Reproduce the listing below verbatim.

--- START ---

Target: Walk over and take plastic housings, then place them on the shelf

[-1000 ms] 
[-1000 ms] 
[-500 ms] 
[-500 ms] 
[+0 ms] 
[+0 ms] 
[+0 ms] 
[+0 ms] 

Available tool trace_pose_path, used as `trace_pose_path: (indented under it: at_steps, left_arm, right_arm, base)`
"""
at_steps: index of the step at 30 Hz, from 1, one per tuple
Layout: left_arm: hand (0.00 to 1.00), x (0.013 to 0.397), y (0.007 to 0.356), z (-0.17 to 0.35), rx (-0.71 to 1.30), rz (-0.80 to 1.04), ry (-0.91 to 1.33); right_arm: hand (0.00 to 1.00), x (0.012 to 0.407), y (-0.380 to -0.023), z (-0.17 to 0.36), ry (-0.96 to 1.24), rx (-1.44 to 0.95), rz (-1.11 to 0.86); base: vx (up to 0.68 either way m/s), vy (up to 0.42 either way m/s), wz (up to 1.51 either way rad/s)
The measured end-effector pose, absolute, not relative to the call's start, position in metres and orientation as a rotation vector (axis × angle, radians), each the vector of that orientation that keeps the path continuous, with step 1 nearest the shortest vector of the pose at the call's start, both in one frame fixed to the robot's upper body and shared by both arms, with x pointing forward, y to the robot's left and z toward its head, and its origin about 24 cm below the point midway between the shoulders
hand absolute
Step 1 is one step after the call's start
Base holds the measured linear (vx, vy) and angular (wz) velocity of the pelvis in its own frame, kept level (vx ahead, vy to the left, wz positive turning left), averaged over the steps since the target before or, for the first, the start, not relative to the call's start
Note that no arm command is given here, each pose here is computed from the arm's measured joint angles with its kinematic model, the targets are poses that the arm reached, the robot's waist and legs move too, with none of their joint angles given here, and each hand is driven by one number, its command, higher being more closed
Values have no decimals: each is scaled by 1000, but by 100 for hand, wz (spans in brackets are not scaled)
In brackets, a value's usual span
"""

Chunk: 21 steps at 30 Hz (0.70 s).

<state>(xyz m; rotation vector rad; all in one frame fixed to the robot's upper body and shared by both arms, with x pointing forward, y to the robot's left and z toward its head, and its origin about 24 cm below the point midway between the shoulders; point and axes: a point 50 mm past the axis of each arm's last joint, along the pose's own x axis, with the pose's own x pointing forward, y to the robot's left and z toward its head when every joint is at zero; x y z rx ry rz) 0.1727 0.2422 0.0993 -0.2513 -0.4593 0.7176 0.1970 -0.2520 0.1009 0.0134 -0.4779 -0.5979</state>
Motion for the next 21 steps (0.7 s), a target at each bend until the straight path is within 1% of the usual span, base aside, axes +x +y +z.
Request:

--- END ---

* Output below *
Target: Walk over and take plastic housings, then place them on the shelf

[-1000 ms] 
[-1000 ms] 
[-500 ms] 
[-500 ms] 
[+0 ms] 
[+0 ms] 
[+0 ms] 
[+0 ms] 

Available tool trace_pose_path, used as `trace_pose_path: (indented under it: at_steps, left_arm, right_arm, base)`
"""
at_steps: index of the step at 30 Hz, from 1, one per tuple
Layout: left_arm: hand (0.00 to 1.00), x (0.013 to 0.397), y (0.007 to 0.356), z (-0.17 to 0.35), rx (-0.71 to 1.30), rz (-0.80 to 1.04), ry (-0.91 to 1.33); right_arm: hand (0.00 to 1.00), x (0.012 to 0.407), y (-0.380 to -0.023), z (-0.17 to 0.36), ry (-0.96 to 1.24), rx (-1.44 to 0.95), rz (-1.11 to 0.86); base: vx (up to 0.68 either way m/s), vy (up to 0.42 either way m/s), wz (up to 1.51 either way rad/s)
The measured end-effector pose, absolute, not relative to the call's start, position in metres and orientation as a rotation vector (axis × angle, radians), each the vector of that orientation that keeps the path continuous, with step 1 nearest the shortest vector of the pose at the call's start, both in one frame fixed to the robot's upper body and shared by both arms, with x pointing forward, y to the robot's left and z toward its head, and its origin about 24 cm below the point midway between the shoulders
hand absolute
Step 1 is one step after the call's start
Base holds the measured linear (vx, vy) and angular (wz) velocity of the pelvis in its own frame, kept level (vx ahead, vy to the left, wz positive turning left), averaged over the steps since the target before or, for the first, the start, not relative to the call's start
Note that no arm command is given here, each pose here is computed from the arm's measured joint angles with its kinematic model, the targets are poses that the arm reached, the robot's waist and legs move too, with none of their joint angles given here, and each hand is driven by one number, its command, higher being more closed
Values have no decimals: each is scaled by 1000, but by 100 for hand, wz (spans in brackets are not scaled)
In brackets, a value's usual span
"""

Chunk: 21 steps at 30 Hz (0.70 s).

<state>(xyz m; rotation vector rad; all in one frame fixed to the robot's upper body and shared by both arms, with x pointing forward, y to the robot's left and z toward its head, and its origin about 24 cm below the point midway between the shoulders; point and axes: a point 50 mm past the axis of each arm's last joint, along the pose's own x axis, with the pose's own x pointing forward, y to the robot's left and z toward its head when every joint is at zero; x y z rx ry rz) 0.1727 0.2422 0.0993 -0.2513 -0.4593 0.7176 0.1970 -0.2520 0.1009 0.0134 -0.4779 -0.5979</state>
Motion for the next 21 steps (0.7 s), a target at each bend until the straight path is within 1% of the usual span, base aside, axes +x +y +z.
Request:

Nothing remains to be added to the output.